(Ciclo A – 2017)
“El
que quiera venir detrás de mí, que renuncie a sí mismo, que cargue con su cruz
cada día y me siga” (Lc 9, 22-25). Jesús
explicita las condiciones para ser su discípulo: querer, renunciar, cargar la
cruz, seguirlo. Jesús dice “el que quiera”, lo cual significa que no obliga a
nadie a seguirlo; ser discípulo de Jesús es una cuestión de libre elección, de
ejercicio de aquello que constituye la imagen de Dios en el hombre, y es la
libertad. Si alguien “quiere” seguirlo, lo hará libremente; si alguien “no
quiere” seguirlo, también lo hará libremente, aunque quien elija esta última
opción, sabe también cuál es la consecuencia directa de no seguirlo, y es la
pérdida eterna del alma. La segunda condición para ser discípulo de Jesús es “renunciar
a sí mismo”, lo cual significa contrariar al hombre viejo, al hombre dominado
por las pasiones, al hombre al que seducen y atraen las concupiscencias de la
carne –sensualidad- y del espíritu –soberbia-; la renuncia de sí mismo es la renuncia
del hombre que lleva en sí las consecuencias del pecado original y de modo
concreto, se traduce en renunciar al defecto dominante –por ejemplo, la
impaciencia, o la soberbia, o la pereza, y así con cada pecado capital- y
esforzarse por crecer en la gracia y en la virtud cristianas, no meramente
humanas. Otra condición es “cargar la cruz de cada día”, y esto significa tomar
la decisión de querer crucificar al hombre viejo, de conducirlo al Calvario,
para que allí muera y de esa manera, sea posible el nacimiento del hombre
nuevo, el hombre regenerado por la gracia santificante. La última condición, es
“seguirlo”, porque nadie puede salvar el alma por sí mismo, puesto que sólo
Jesús es el Único Salvador y Redentor, pero este Salvador y Redentor se dirige,
con la cruz, hacia la cima del Monte Calvario, de manera que si pretendemos
tomar otro camino que no sea el seguir los pasos de Jesús, que conducen al
Calvario, de nada valdrán ni la renuncia a sí mismos, ni el cargar la cruz. Jesús
es el “Camino, la Verdad y la Vida”, y nadie puede salvarse, esto es, “ir al
Padre”, sino es por Él.
Ahora
bien, como el mismo Jesús lo dice, y como lo hemos hecho notar, Jesús no obliga
a nadie a seguirlo, puesto que el hombre es libre –en esto constituye su imagen
y semejanza de Dios- y, en el ejercicio de su libertad, puede elegir, sin
coacción alguna, el no seguir a Dios, pero como esto implica la pérdida del
alma, Jesús nos advierte cuáles son las consecuencias de elegir el mundo en vez
de elegirlo a Él, y nos lo plantea por medio de una paradoja: “El que quiera
salvar su vida, la perderá y el que pierda su vida por mí, la salvará”. ¿Por qué?

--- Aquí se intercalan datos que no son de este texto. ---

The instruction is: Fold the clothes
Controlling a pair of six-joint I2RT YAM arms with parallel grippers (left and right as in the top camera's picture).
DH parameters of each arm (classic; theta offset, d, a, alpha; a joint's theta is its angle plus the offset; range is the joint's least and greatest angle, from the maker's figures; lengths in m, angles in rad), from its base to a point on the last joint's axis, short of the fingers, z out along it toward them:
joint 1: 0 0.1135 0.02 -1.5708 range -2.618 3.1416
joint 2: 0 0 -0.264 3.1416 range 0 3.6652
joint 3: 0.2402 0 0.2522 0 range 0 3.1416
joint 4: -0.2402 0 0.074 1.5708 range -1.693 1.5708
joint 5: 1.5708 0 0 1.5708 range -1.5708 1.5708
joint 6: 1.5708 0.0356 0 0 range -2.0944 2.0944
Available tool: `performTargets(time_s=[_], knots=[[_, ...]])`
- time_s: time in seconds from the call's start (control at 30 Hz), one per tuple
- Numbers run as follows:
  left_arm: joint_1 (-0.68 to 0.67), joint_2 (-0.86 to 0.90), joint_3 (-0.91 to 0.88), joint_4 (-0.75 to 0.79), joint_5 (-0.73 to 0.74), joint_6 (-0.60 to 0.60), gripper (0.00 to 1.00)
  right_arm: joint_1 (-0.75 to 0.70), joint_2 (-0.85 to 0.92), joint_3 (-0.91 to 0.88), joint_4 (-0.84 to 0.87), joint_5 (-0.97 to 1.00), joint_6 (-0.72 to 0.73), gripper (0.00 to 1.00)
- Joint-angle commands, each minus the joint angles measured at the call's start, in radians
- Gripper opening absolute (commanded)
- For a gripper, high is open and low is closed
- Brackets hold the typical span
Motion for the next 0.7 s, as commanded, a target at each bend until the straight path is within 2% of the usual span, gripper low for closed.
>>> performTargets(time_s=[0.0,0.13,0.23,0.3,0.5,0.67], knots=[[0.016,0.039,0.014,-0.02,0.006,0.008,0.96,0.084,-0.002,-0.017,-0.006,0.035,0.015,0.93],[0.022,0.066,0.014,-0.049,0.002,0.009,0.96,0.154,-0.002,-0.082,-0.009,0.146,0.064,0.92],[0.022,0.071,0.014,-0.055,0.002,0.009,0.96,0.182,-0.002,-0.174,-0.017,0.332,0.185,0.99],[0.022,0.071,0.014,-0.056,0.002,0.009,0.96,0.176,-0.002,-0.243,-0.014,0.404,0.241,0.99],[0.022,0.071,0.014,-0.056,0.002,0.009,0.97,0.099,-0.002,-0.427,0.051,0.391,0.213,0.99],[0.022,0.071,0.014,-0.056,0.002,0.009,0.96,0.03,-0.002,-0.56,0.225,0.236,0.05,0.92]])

Porque “el que quiera salvar su vida” terrena, la entregará al mundo, al
dinero, al demonio, y estos perderán su alma para siempre, para la eternidad;
en cambio, el que pierda su vida para Cristo y el Evangelio, muriendo al propio
yo en la Cruz, la ganará para el cielo, para la vida eterna, porque Cristo lo
vivificará con su gracia. Si alguien elige no seguirlo, eso implica abandonar
la vida de la gracia y vivir sumergido en el pecado, y es por eso que Jesús
vuelve a remarcar las consecuencias de esta elección, esta vez, por medio de
una pregunta: “¿De qué le servirá al hombre ganar el mundo entero, si pierde y
arruina su vida?”. Parafraseando al Señor, podríamos decir: “¿De qué le sirve
al hombre ganar todo el dinero del mundo, si pierde la gracia que lo salva?”.
La
Cuaresma es el tiempo de gracia propicio para elegir la renuncia al pecado y al
hombre viejo, para seguir a Jesús, camino del Calvario.